Work to complete: Check every line below for the string "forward", and copy the lines that contain it.

......

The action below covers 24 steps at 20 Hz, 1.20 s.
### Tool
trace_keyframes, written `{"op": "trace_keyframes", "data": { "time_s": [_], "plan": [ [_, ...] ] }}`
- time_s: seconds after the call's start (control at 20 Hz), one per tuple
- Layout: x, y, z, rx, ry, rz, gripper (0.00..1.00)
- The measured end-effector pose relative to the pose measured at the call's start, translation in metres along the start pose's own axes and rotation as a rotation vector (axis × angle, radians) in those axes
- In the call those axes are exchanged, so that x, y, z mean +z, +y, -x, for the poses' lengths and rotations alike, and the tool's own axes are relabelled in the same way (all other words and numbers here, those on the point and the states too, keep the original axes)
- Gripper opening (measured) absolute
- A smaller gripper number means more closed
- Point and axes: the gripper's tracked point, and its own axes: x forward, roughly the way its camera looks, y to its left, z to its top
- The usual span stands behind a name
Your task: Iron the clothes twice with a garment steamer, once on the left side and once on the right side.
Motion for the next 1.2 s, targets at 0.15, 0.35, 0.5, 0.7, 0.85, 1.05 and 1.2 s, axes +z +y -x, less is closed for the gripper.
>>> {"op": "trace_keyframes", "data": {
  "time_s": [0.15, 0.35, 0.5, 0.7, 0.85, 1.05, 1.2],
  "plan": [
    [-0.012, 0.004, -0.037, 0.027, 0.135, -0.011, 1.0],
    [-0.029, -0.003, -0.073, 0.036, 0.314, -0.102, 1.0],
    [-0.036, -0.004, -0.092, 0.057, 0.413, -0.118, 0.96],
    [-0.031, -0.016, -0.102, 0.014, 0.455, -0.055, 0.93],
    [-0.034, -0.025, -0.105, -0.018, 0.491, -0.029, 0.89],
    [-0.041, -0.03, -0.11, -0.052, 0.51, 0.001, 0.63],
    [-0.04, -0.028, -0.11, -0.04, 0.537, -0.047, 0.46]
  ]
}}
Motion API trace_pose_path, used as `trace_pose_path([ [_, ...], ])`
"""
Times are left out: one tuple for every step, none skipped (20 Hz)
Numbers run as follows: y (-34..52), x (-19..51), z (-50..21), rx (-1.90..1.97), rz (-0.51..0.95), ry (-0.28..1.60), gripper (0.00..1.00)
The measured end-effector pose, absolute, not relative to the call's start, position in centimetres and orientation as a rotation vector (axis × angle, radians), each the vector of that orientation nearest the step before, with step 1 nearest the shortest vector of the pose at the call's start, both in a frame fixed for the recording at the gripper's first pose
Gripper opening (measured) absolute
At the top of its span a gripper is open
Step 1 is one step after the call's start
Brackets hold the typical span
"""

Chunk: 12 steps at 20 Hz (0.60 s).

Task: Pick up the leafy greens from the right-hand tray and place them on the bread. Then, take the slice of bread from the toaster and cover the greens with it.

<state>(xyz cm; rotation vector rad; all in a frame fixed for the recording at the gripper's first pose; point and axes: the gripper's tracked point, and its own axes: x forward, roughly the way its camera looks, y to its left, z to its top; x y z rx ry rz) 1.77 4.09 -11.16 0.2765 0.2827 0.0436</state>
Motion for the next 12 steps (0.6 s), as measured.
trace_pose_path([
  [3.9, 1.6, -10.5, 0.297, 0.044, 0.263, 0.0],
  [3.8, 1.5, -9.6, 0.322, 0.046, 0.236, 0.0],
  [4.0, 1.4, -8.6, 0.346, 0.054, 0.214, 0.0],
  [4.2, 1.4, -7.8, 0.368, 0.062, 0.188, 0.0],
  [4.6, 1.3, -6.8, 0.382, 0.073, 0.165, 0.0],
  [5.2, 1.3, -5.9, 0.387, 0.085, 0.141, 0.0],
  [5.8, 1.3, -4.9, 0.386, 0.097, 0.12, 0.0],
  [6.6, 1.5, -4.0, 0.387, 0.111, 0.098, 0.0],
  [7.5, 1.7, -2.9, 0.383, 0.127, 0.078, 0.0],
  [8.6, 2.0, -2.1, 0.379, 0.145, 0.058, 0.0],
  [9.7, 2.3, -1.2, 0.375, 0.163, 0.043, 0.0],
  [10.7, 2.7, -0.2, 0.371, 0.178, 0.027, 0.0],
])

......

Written solution:
- Point and axes: the gripper's tracked point, and its own axes: x forward, roughly the way its camera looks, y to its left, z to its top
<state>(xyz cm; rotation vector rad; all in a frame fixed for the recording at the gripper's first pose; point and axes: the gripper's tracked point, and its own axes: x forward, roughly the way its camera looks, y to its left, z to its top; x y z rx ry rz) 1.77 4.09 -11.16 0.2765 0.2827 0.0436</state>

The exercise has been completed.